The tourism industry of the Isle of Man has been an important element in the economy for over a century.

==History==
In the early days visitors were mostly richer British families. Key for the development of the sector in the Victorian Era was the introduction of ferry connections with steamships between Liverpool and the Isle of Man, the Isle of Man Railway, and the Victoria Pier in Douglas.

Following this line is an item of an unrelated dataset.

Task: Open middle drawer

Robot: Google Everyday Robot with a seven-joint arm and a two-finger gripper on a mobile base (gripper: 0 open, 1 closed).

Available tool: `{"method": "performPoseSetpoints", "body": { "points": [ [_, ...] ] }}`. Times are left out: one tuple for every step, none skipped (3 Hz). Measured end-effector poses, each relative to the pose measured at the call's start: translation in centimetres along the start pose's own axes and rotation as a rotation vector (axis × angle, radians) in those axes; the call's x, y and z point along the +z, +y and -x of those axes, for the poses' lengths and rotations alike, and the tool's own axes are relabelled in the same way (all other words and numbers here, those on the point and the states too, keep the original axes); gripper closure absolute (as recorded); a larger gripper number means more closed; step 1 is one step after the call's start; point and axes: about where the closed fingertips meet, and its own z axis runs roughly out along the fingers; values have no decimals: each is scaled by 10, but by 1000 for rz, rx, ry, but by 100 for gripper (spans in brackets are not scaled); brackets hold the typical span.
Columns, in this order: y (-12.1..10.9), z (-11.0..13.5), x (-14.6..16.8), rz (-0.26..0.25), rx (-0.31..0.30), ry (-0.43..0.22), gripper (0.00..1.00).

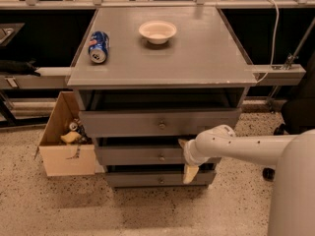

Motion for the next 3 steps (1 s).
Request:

Later in the 19th and early 20th centuries, the island was the destination for working-class families, mainly from the north of England and from Ireland. In 1964 tourism, which was already in decline, "was still responsible for 75 per cent of the gross value of the production of the major forms of industry: moreover, 21 per cent of the working population found employment in some branch of the tourist industry".

The Edwardian era brought the mass tourism "driven mostly by the Lancashire cotton" industry which gave its workers "a one week 'Wakes week' holiday".

==Today==
In the 21st century, tourism is rather different. Today the tourist accommodation sector only accounts for 0.3% of the Gross National Income (GNI), and employed 629 people in 2016.

In 2016 an estimated 135,000 tourists stayed in paid accommodation on the island; in addition, almost 100,000 stayed with friends or family, and there were almost 60,000 business visitors including day trippers.

Despite the historical decline in tourism, many tourists visit the island for the famous TT races (about 45,000 in 2017), and for its rolling countryside and coastline.